The fractional reserve banks will begin to slow down the creation of additional credit. They begin reporting losses on existing consumer debt.

As excess consumption comes to a halt consumer prices begin to fall, businesses aligned for the production of consumer goods will see declining profits, some will start reporting losses. They realize that they will have to abandon some projects since the demand for consumer goods starts to fall back to sustainable levels that match everyone’s time preference and expectations. The desire to consolidate one’s finances takes priority over everything else.

This is what is currently happening in the United States. The end of consumerism really means the end of capital consumption. It means that people realize that they need to save more and consume less, so as to provide for economic progress and more efficiency in the future, and to restore balance to the economy as a whole. It means that people have understood that too much of the existing capital stock has been consumed and has deteriorated.

This is the causality that the majority of pundits and economics professors that one can hear talk every evening on the news simply don’t understand. All their theories and policies are ignoring this one crucial fact: That Americans are done consuming for the foreseeable future. The end of consumerism isn’t just a temporary ditch. It is here and now and it won’t go a way for a long long time. It is a once in a lifetime occurrence. This is why it is so hard to grasp and to accept. But it is very simple to understand when one approaches it with sane common sense. How many more Starbucks branches do we need in the streets of New York? How many more gas guzzling cars should each family posess? Three, four, ten …? How many more different brands of detergents, shampoos, toothpastes, and consumer electronics products do we really need?

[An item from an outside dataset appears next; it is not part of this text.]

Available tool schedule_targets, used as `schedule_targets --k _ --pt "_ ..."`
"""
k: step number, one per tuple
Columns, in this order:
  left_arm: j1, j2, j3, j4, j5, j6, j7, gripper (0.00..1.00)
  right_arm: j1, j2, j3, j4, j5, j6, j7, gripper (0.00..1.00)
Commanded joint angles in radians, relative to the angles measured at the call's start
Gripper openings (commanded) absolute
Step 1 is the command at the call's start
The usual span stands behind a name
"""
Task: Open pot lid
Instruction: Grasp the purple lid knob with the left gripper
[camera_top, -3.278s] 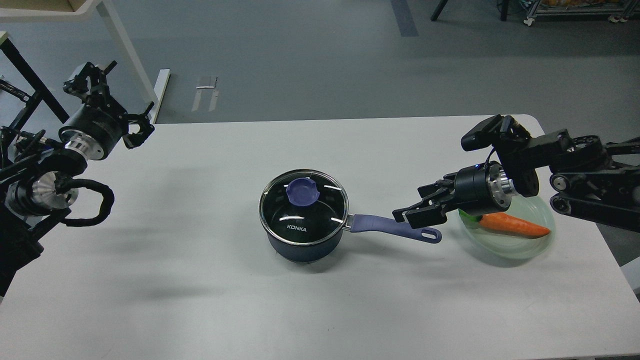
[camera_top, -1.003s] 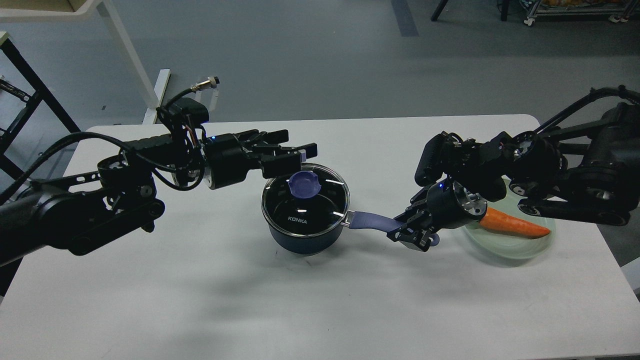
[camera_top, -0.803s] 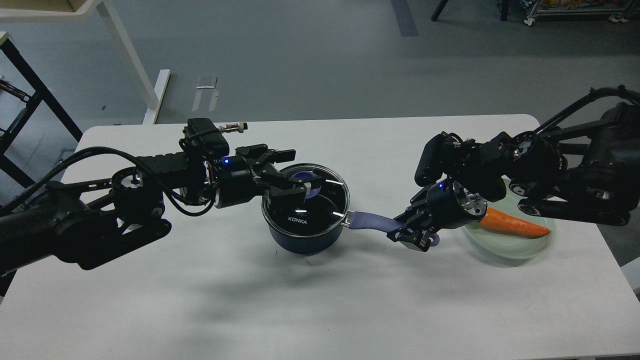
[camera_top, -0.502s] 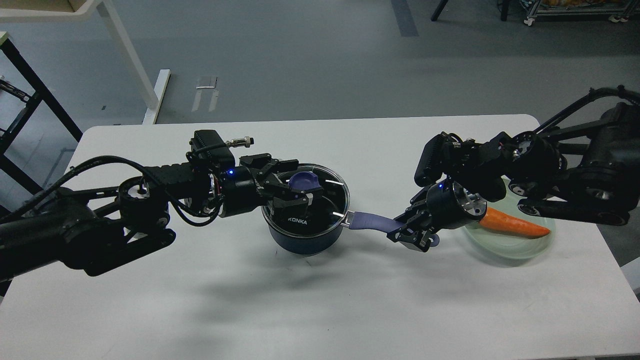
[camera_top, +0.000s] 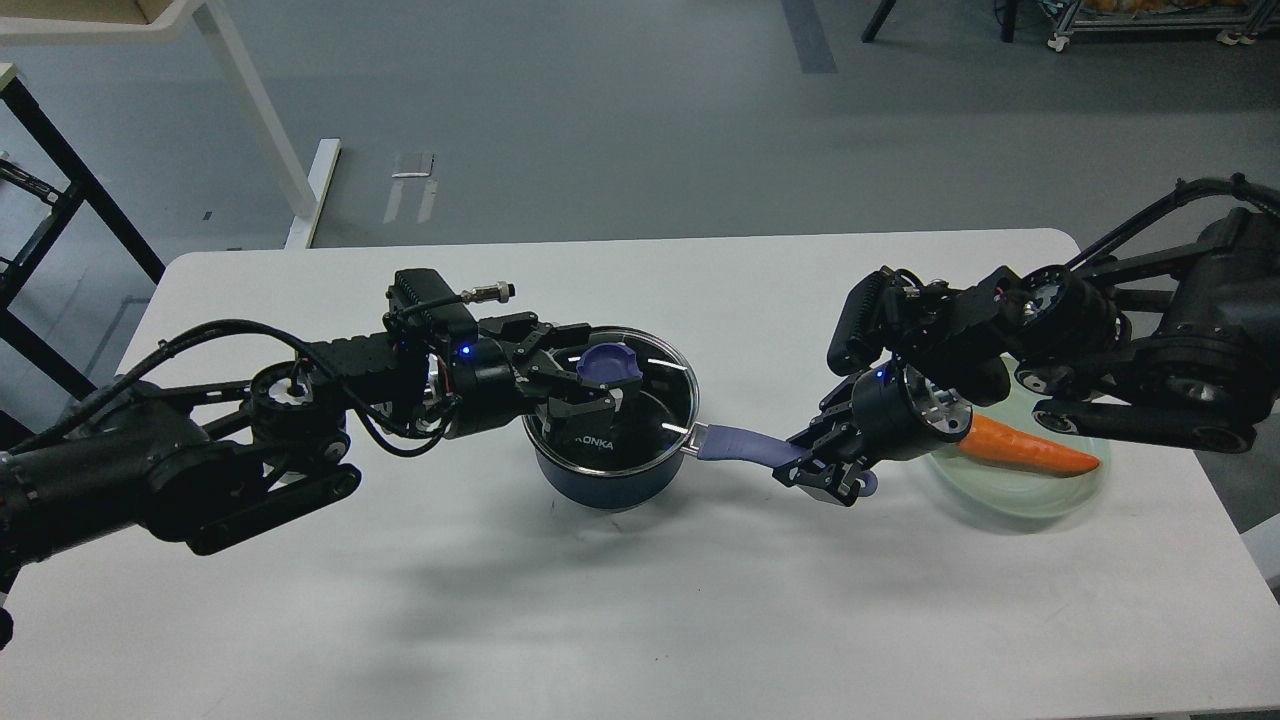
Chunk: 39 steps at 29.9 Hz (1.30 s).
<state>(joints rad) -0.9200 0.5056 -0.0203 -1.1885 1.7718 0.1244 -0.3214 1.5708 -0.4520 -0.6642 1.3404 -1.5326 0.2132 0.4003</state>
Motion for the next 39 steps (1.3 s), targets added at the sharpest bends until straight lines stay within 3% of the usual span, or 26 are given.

Now, it is important that the reader doesn’t get this wrong. I do not oppose consumption. In fact, the entire material wealth of a person is ultimately determined by how much he can consume. Consumption, present or future, is what all humans ultimately work for. But if, in an environment of government induced credit expansion, people consume more than is sustainable in the long run so long as the music still plays, they need to cut back for a certain period once the music stops playing. If we had never embarked on the disastrous path of credit expansion and government intervention, if all factors of production were allocated as efficiently and effectively as possible, if the government had confined its scope to the protection of each individual’s life, health, and property, we would today be able to consume a lot more than we currently can.

Unfortunately this is not the situation we are in here and now. We do not live in a perfect free world. We need to respond to the reality around us rather than deny it. It is time to cut back and restore sanity and balance. Individuals have realized this and are doing the right thing. The government has not understood this fact at all. It is trying to keep alive failed businesses that should release resources for more demanded projects. It is trying to make up for the “lack of consumption” in the private sector. All these attempts will fail miserably. All they will accomplish is to slow down the corrective phase and turn it into a decade of agony.